By Evan Norris 17th Sep 2018 | 4,991 views 

Bumble bobble.

There's a reason Bubble Bobble is one of only 30 games included on the NES Classic: it's a popular part of the original Nintendo landscape. So it should come as no surprise that a developer, working on Switch, chose the action-platformer as its inspiration. Enter Robbotto, an obvious homage to the arcade classic, which regrettably fails to live up its forebear. While there's some fun to be had in this pixelated platformer, particularly in local co-op, a host of issues — among them difficulty spikes, sub-standard boss fights, clumsy hit detection, and a couple of missing quality of life features — make Robbotto a poor entry on Switch.
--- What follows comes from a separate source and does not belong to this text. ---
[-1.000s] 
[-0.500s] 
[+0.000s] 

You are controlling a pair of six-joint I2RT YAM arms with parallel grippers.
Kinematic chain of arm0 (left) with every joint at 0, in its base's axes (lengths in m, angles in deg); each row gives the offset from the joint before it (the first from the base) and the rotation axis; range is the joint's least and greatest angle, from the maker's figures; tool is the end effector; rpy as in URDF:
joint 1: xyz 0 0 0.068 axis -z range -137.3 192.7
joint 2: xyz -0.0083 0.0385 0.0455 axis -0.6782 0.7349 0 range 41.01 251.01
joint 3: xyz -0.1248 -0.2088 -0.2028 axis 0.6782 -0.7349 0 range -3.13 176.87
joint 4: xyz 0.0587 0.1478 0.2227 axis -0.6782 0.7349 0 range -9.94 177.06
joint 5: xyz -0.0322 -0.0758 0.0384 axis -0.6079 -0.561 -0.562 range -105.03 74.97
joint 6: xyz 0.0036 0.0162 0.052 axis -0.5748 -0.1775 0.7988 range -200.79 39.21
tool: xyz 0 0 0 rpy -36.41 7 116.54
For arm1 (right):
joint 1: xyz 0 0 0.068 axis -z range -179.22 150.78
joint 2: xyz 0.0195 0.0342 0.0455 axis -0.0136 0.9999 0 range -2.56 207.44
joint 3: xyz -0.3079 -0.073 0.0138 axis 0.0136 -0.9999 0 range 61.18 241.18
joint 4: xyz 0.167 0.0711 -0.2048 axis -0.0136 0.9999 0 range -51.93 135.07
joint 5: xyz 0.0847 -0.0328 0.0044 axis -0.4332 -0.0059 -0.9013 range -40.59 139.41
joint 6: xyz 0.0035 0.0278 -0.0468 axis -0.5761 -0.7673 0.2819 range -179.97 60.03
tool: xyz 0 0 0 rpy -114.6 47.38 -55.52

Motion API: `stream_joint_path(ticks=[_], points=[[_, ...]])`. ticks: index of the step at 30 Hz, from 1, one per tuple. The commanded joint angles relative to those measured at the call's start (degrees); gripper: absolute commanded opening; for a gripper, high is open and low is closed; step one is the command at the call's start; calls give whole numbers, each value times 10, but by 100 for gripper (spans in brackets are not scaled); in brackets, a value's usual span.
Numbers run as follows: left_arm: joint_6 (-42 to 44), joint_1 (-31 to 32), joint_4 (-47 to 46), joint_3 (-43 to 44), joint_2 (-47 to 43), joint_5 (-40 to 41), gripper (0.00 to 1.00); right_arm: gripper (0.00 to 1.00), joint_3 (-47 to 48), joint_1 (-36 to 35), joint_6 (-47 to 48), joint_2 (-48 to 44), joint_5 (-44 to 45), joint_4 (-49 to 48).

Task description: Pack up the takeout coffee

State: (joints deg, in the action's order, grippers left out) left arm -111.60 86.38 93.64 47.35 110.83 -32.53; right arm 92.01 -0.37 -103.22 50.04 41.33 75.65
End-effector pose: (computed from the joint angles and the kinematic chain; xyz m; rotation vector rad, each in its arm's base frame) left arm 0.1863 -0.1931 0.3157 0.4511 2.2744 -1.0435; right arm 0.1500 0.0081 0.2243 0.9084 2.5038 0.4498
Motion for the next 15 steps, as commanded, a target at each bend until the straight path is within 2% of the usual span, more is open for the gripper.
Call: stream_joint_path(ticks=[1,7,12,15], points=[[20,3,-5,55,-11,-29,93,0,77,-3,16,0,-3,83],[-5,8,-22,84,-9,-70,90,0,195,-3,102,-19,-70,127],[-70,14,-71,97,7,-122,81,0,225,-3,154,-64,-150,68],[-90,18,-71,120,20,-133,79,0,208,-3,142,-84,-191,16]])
In Robbotto, two maintenance robots must save a ship full of malfunctioning machines, gone haywire after a magnetic storm scrambled their circuits. As Robb and Otto, players will move across one hundred screens, leaping across platforms and bringing their fellow robots back to normal. It's a good enough premise for an action title, and Robb and Otto are cute protagonists — even as some low-grade pixel art doesn't do them or the game any favors.

Robbotto game

There are only a few simple commands in Robbotto. Players move left and right with the analog stick or d-pad, jump with B, fire an electrical volley with Y, and spray water with X. It's an accessible control scheme that works well with the game's arcade disposition. Unfortunately, the commands can't be remapped — an issue during hectic boss fights when B, Y, and X must be toggled in quick succession. Those unused shoulder buttons could be helpful here.
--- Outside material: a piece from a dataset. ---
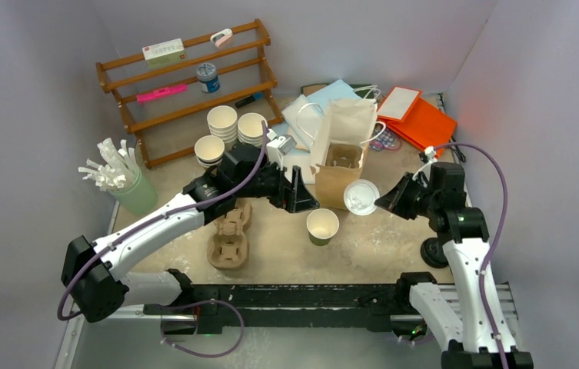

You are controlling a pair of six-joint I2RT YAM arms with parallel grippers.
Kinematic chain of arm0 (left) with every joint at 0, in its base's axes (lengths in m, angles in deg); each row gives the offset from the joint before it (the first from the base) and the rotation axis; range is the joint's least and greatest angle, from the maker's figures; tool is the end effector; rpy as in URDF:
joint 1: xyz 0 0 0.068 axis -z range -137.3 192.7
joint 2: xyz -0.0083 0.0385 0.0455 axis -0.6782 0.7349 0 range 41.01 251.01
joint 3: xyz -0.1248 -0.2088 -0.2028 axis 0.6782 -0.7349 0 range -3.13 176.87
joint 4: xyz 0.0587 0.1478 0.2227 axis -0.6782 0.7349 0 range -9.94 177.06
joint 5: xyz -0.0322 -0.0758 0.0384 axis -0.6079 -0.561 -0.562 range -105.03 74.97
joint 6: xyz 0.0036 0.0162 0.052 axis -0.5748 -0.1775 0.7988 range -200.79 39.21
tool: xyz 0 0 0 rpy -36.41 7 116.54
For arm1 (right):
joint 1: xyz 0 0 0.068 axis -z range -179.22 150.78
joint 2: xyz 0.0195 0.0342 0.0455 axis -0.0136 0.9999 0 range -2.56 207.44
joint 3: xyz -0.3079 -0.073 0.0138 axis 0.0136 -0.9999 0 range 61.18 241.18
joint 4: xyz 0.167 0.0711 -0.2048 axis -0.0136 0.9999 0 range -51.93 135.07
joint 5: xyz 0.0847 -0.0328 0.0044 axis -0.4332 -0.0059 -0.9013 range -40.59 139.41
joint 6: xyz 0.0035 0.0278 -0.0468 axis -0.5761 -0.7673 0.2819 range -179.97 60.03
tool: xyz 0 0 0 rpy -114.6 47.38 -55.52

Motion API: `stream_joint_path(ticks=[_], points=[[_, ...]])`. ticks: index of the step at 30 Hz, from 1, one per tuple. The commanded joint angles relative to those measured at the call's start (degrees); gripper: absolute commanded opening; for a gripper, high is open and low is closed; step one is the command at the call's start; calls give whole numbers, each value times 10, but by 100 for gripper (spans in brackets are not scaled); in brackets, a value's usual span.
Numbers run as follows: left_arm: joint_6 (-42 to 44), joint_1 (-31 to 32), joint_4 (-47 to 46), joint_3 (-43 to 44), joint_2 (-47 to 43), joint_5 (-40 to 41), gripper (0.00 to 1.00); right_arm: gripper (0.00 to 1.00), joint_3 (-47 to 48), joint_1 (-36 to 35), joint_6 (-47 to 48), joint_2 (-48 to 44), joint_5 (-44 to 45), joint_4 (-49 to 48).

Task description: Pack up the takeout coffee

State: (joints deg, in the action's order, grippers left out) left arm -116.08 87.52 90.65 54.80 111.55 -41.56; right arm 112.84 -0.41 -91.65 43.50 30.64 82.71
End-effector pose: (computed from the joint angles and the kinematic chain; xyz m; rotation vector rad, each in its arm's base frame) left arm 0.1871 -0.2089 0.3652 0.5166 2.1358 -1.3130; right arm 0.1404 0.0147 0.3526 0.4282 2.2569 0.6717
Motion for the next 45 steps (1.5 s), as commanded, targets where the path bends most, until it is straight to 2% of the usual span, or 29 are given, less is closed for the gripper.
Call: stream_joint_path(ticks=[1,8,15,20,22,26,29,33,36,45], points=[[-49,8,-37,54,14,-42,79,0,-4,-3,16,-21,-85,-61],[-78,10,-42,73,27,-37,78,0,4,-3,-10,-24,-151,-85],[-118,26,-47,107,70,-45,73,0,-20,-6,-9,-36,-188,-159],[-121,42,-20,135,98,-26,67,0,-19,-13,5,-37,-174,-147],[-115,50,-5,146,104,-8,61,0,-13,-19,11,-36,-162,-133],[-87,69,64,180,116,65,47,0,13,-34,35,-23,-100,-81],[-73,82,118,210,123,140,43,0,34,-45,47,-12,-58,-44],[-72,98,180,241,134,221,42,0,54,-53,53,-1,-8,-7],[-80,105,200,254,144,251,42,0,57,-59,55,11,-1,2],[-78,130,207,291,188,264,39,0,59,-78,58,40,10,6]])
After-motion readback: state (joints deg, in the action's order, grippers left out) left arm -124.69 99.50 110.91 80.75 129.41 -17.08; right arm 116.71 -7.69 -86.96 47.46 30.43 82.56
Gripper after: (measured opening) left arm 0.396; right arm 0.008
Complementing the game's simple commands is a straightforward gameplay loop where Robb (and Otto, if you've a friend in tow) enters a chamber, slows a malfunctioning robot with his electrical shot, then disables it with water. Once Robb's job is complete, each powered-down robot will drop a pink gem that earns points toward your high score, and a portal to the next level will appear. Players will repeat this process 100 times, with a mechanical boss appearing every tenth stage.

Robbotto robots

The problems: there just aren't enough ideas in Robbotto to justify 100 stages, its boss battles are nothing special, and there are sudden, frustrating difficulty spikes throughout. The game can feel like a slog at times, in fact. Now, the action-platformer hosts 20 different enemy types, introduced at semi-regular intervals, which add spice to the 100-course meal, alongside a few mechanical novelties, including jump pads, conveyor belts, and — in levels 66-70 — portals that flip the gravitational pull 45 degrees clockwise, but none of the above elevate Robbotto above mediocrity. It's a game that gets worse the deeper in you go, thanks to repetitive gameplay and, worse, technical problems and difficulty spikes.
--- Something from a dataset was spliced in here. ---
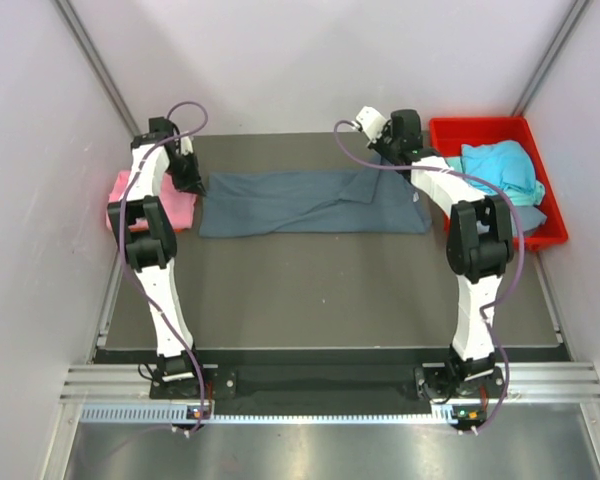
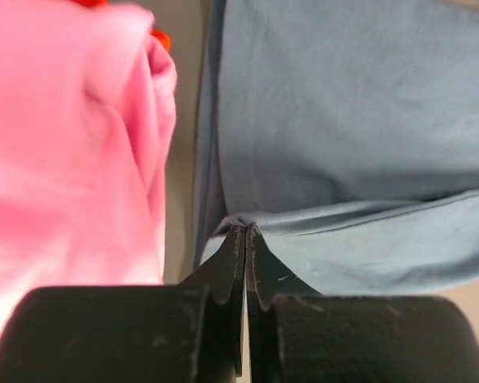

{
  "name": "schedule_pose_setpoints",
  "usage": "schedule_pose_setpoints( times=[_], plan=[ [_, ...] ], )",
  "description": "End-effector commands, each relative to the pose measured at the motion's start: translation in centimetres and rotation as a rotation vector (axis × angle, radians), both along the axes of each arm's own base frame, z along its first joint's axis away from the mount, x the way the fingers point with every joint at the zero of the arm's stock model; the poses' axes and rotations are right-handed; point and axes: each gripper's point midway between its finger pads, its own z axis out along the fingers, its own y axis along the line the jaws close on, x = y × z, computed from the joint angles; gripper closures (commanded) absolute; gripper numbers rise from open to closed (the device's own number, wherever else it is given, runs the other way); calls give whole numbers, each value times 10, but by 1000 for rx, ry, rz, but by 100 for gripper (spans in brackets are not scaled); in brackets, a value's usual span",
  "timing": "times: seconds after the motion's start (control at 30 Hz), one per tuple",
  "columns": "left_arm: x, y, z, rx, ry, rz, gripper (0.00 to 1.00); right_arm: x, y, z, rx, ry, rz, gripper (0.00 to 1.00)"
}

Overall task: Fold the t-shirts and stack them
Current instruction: Fold the tshirt

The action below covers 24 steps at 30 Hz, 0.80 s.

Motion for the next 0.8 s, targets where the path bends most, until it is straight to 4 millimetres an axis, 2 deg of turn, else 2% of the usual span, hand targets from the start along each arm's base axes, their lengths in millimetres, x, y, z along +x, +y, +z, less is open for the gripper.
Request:
schedule_pose_setpoints(
  times=[0.0,0.03,0.07,0.1,0.13,0.17,0.23,0.27,0.33,0.37,0.4,0.43,0.47,0.53,0.57,0.67,0.7,0.77],
  plan=[
    [26,16,26,71,-119,22,100,18,3,31,31,-93,-21,100],
    [28,17,26,80,-122,26,100,19,3,29,31,-91,-23,100],
    [31,19,27,91,-134,31,93,19,2,28,26,-94,-30,98],
    [33,21,30,94,-142,36,84,21,-2,34,21,-123,-67,90],
    [34,19,31,86,-151,28,74,19,-3,29,16,-123,-83,71],
    [38,18,39,87,-175,25,62,17,-7,32,10,-132,-110,64],
    [42,17,50,83,-208,20,55,13,-8,50,42,-176,-131,49],
    [43,13,63,68,-240,6,53,9,-9,56,47,-186,-140,46],
    [40,8,76,38,-258,-1,50,-2,-7,78,77,-209,-142,43],
    [35,-3,88,-4,-274,-28,50,-7,-3,85,103,-209,-126,41],
    [29,-8,90,-25,-269,-38,50,-19,2,92,149,-178,-115,41],
    [22,-14,90,-53,-256,-39,50,-25,6,90,171,-142,-91,41],
    [4,-26,85,-106,-219,-60,50,-37,18,77,193,-61,-40,41],
    [-12,-37,73,-138,-170,-76,51,-47,24,65,250,4,-50,40],
    [-26,-42,56,-151,-115,-78,52,-56,36,53,284,68,1,40],
    [-43,-48,26,-169,-24,-82,53,-66,48,17,309,173,28,40],
    [-45,-48,20,-166,-9,-82,53,-70,53,-1,314,226,50,40],
    [-48,-48,5,-149,25,-79,54,-71,62,-17,320,278,80,41]
  ],
)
While movement and jumping in Robbotto is fairly tight and responsive, collision and hit detection is a bit wonky. There are moments where the technological twosome of Robb and Otto will collide with platforms or lose a life to a stray bullet when, by the look of things, no contact actually occurred. This niggling issue is made worse by some unexpected and dramatic difficulty spikes, particularly in the final few stages. These problems, along with the aforementioned lack of mappable buttons, reveal themselves most conspicuously during boss fights, sub-par outings with fussy designs, high difficulty, or both. The big exception is the boss battle of level 50, an engaging fight with a snake head that drips poison and a barbed tail that strikes out in vertical lines. 

Robbotto boss

The tedium and steep difficulty of Robbotto is less glaring in local co-op, as long as you don't opt for "true" co-op. Here only Robb can launch an electrical attack and only Otto can spray water. It's a far more strategic way to play, but easy it is not. Getting on the same page and attacking in tandem is arguably more challenging than flying solo. With "true" co-op disabled, each robot can deploy both attacks, resulting in a more casual, flexible adventure. Be warned, however: achievements are not counted unless co-op is played the way developer JMJ Interactive intended.

Speaking of achievements, they're a huge missed opportunity in Robbotto. You'd think, considering their prominent place on the home menu, that "Achievements" would catalog a long list of special benchmarks and unlikely deeds. Wrong. There are only eight achievements, each unlocked by completing the game's four modes (normal, hard, extreme, boss rush) in solo and "true" co-op. Note that you must complete a solo adventure in its entirely before starting a co-op campaign, and vice versa. The game supports only a single save file, without drop-in/drop-out multiplayer — a frustrating design decision.

Robbotto co-op

Presentation-wise, Robbotto is unimpressive. Its simplistic, blocky pixel art looks meek compared to the gorgeous sprite work available elsewhere on Switch, and its static backgrounds fail to impress. The bouncy chiptune music fairs better, but is ultimately forgettable.

With Switch earning a reputation as a fertile breeding ground for retro designs and old-fashioned ideas, using it as a platform to emulate an old-school classic like Bubble Bobble was a fine idea in theory. In execution, it fared far worse. While Robbotto offers some quick fun for friends in local co-op and several different modes, its repetitive gameplay, underwhelming bosses, imperfect hit detection, and missing quality-of-life features keep it far removed from the game that inspired it.


VGChartz Verdict


4
Poor

This review is based on a digital copy of Robbotto for the NS, provided by the publisher.